■ Your goal
Say, as a bare number, how many lines of the listing hold "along".

■ Data below

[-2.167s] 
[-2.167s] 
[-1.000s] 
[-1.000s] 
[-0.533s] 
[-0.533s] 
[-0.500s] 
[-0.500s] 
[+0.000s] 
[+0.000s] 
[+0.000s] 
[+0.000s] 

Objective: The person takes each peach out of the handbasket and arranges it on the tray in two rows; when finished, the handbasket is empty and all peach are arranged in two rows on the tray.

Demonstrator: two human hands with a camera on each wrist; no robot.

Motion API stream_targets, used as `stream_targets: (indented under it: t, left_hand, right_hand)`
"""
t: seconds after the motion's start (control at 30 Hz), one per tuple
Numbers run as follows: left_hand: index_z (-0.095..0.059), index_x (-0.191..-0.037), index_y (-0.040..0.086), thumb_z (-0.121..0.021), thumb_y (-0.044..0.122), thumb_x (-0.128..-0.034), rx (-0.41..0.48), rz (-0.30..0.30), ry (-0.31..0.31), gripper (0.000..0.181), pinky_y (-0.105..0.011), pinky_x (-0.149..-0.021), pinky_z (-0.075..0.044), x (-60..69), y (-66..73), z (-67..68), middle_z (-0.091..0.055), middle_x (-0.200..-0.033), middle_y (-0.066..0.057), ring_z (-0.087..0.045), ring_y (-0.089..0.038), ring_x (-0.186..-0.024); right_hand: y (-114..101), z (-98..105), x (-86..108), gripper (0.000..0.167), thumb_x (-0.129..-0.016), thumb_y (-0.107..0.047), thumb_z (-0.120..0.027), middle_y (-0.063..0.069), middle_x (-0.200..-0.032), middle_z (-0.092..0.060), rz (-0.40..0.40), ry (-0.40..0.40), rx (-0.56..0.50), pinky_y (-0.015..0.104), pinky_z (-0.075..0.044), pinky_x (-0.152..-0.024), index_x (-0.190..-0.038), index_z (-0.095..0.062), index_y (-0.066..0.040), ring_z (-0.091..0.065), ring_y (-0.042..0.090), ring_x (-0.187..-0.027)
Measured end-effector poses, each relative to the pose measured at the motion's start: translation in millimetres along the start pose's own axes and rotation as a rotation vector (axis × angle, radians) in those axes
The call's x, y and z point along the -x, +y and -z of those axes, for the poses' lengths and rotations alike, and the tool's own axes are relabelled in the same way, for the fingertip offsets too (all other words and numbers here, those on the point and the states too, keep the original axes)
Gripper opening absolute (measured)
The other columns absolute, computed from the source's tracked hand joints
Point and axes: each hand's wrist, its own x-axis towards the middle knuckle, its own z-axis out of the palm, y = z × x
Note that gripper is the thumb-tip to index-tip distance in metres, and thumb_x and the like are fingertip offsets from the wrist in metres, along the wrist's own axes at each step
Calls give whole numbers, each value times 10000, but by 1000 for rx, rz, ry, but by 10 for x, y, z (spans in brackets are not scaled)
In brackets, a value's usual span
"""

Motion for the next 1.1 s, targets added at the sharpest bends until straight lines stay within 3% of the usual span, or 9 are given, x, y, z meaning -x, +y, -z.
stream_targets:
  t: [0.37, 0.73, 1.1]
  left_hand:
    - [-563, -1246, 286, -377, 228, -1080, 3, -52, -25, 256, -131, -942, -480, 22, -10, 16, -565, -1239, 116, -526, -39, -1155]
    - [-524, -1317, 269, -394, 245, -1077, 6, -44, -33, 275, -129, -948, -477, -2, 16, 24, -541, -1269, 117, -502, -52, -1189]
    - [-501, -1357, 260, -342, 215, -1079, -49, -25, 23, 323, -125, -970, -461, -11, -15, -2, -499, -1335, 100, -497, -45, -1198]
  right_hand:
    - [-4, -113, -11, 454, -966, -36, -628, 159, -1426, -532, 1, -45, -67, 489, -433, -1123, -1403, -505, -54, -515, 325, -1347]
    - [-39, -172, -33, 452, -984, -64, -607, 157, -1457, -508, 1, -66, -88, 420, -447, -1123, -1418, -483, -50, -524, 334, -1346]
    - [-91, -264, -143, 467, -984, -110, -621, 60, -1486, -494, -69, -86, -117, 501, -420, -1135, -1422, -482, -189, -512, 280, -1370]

■ Your solution
3